[Task details] Copy each line of the entries that contains the word "things".
--- Supplied entries ---
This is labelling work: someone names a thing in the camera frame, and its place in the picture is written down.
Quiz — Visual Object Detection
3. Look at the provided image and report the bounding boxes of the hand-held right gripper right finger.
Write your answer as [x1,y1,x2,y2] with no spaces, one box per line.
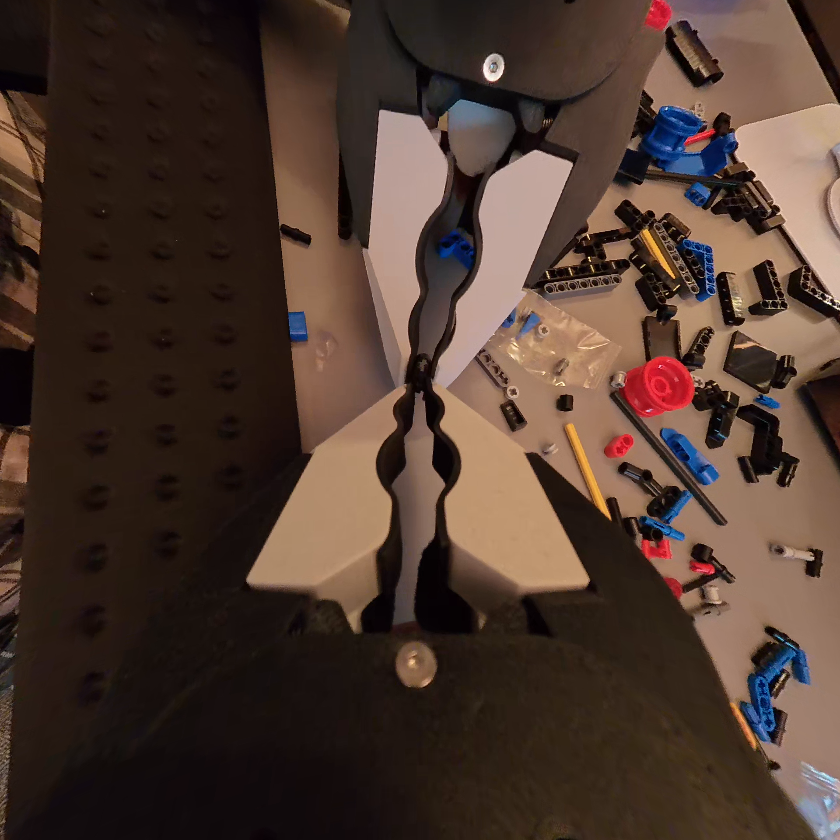
[422,385,592,632]

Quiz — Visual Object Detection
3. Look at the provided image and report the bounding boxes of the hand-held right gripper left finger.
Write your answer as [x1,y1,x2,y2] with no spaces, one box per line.
[246,386,417,634]

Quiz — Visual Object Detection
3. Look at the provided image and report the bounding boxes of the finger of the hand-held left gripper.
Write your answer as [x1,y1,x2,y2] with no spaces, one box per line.
[363,108,455,386]
[432,148,578,389]

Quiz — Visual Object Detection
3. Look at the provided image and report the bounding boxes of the grey desk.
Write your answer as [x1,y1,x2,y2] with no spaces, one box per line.
[259,0,840,840]

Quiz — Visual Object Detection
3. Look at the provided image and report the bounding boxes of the black short axle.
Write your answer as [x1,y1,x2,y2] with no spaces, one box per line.
[548,226,589,270]

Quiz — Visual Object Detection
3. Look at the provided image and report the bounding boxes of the blue short liftarm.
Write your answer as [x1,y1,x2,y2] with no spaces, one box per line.
[436,230,477,269]

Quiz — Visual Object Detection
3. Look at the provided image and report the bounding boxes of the dark grey long beam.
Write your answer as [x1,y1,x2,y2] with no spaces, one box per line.
[543,273,625,300]

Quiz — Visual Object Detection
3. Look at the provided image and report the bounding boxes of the yellow axle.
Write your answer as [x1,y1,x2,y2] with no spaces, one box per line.
[563,423,613,520]

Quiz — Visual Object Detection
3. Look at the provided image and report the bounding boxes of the yellow axle rod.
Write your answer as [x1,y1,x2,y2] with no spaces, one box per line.
[640,230,676,278]

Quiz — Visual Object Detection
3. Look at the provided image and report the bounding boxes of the clear zip bag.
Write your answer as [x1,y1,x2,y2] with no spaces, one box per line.
[482,289,623,390]

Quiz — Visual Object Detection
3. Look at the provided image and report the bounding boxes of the black thick beam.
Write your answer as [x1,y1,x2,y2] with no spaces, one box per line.
[633,276,677,313]

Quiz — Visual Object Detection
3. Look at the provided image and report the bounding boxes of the blue wheel rim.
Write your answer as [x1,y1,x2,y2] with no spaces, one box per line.
[640,105,707,169]

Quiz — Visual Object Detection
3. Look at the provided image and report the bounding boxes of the pile of small connector pieces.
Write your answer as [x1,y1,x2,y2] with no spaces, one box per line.
[607,459,736,618]

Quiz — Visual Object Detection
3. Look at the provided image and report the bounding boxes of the dark grey beam with holes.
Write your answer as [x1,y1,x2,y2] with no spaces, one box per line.
[650,220,700,297]

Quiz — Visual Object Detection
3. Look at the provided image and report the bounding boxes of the black thin axle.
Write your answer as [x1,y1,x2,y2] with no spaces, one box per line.
[617,167,743,192]

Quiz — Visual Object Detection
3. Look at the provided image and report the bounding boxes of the black long axle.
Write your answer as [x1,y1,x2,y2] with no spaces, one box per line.
[610,390,728,528]

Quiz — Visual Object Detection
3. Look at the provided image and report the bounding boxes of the black glossy curved panel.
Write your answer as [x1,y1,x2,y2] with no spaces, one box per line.
[642,315,684,362]

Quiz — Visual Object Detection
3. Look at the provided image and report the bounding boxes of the blue angled beam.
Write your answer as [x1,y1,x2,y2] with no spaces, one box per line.
[679,238,717,303]

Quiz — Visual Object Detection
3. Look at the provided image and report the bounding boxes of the blue wedge panel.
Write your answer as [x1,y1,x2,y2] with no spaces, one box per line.
[659,428,721,487]

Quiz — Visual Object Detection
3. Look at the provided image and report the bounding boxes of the blue fairing panel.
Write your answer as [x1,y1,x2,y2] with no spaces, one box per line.
[682,131,740,177]

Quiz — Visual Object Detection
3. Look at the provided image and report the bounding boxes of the black flat liftarm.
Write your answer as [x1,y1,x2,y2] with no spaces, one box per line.
[681,326,717,370]

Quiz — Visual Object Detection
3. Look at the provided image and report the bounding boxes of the black stubby beam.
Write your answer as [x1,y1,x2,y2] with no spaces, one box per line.
[715,271,748,328]

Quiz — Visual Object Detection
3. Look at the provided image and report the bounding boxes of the black square panel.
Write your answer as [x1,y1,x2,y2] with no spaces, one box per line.
[722,330,782,389]

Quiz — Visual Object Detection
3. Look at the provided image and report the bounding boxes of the black and grey pin connector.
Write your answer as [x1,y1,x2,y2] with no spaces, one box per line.
[769,541,825,580]

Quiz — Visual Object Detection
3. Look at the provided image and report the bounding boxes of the black angled beam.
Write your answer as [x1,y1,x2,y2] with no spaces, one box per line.
[786,264,840,323]

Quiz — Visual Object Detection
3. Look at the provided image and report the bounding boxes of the blue and black frame assembly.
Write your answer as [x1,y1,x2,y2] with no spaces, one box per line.
[740,626,812,746]

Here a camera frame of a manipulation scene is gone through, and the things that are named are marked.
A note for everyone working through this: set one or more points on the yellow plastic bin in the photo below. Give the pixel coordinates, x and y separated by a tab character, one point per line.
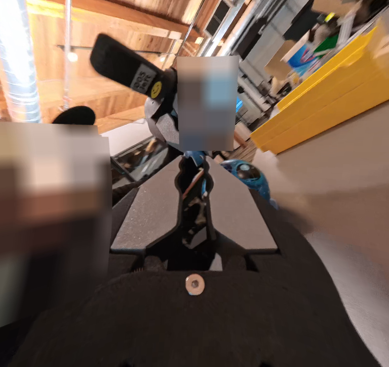
328	99

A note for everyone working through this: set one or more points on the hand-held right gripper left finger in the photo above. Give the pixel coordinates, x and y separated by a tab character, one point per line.
149	218

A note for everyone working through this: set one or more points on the silver flexible duct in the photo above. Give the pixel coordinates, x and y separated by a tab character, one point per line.
18	54

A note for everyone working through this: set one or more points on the blue puzzle ball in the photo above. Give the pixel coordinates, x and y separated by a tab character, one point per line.
249	175

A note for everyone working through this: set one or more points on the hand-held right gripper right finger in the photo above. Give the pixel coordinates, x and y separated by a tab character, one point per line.
240	218

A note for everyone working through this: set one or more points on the black framed screen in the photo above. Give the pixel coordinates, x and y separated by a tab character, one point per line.
139	160

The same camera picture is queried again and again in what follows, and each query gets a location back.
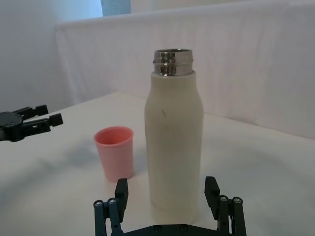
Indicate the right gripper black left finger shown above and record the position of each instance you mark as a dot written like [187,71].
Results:
[121,194]

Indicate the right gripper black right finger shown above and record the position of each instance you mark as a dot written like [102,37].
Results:
[212,194]

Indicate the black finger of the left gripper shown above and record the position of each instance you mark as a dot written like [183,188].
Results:
[41,124]
[37,110]

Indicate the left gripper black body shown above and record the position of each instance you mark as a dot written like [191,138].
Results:
[11,125]

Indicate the pink plastic cup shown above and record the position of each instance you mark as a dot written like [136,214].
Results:
[115,157]

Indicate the white table cloth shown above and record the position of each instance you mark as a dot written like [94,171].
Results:
[246,172]

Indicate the cream vacuum bottle steel neck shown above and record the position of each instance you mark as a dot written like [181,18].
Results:
[173,147]

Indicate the white curtain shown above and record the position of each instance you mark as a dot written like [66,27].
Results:
[24,49]

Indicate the white draped cloth barrier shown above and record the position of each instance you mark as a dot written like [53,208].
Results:
[246,61]

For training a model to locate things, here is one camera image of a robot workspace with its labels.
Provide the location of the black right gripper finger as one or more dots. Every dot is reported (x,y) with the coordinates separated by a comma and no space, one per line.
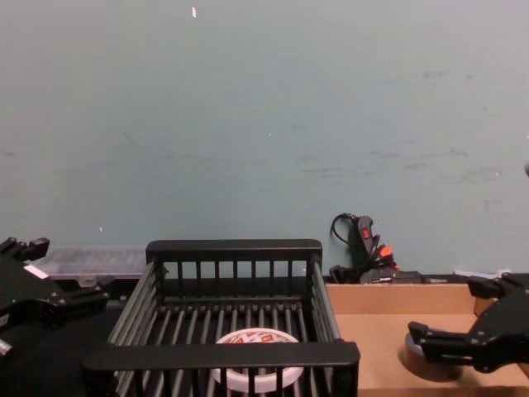
(492,286)
(446,345)

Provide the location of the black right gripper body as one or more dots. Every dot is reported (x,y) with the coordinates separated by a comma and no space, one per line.
(504,331)

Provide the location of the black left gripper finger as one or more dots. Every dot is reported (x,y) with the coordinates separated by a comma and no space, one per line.
(35,246)
(82,299)

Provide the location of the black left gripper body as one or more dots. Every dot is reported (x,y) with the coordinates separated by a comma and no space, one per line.
(25,293)

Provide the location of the roll of silver tape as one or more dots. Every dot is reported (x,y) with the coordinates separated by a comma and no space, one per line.
(411,350)

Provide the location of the roll of white tape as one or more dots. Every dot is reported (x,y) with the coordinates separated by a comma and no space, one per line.
(264,336)

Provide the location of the small white plastic piece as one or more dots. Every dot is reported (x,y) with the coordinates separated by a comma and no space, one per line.
(463,272)

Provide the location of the clear plastic case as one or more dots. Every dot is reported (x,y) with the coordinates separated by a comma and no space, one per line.
(103,260)

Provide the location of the shallow brown cardboard tray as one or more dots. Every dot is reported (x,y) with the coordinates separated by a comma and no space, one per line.
(372,331)

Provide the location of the black rack with steel bars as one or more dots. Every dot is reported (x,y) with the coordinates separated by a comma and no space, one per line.
(231,248)

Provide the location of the plain pale wall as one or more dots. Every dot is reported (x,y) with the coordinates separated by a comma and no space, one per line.
(248,124)
---
[Answer space]
Here a camera frame of a manipulation scene is gone through, and the things that are named are marked.
For training a model to locate things, here is one camera image of a robot workspace with its labels.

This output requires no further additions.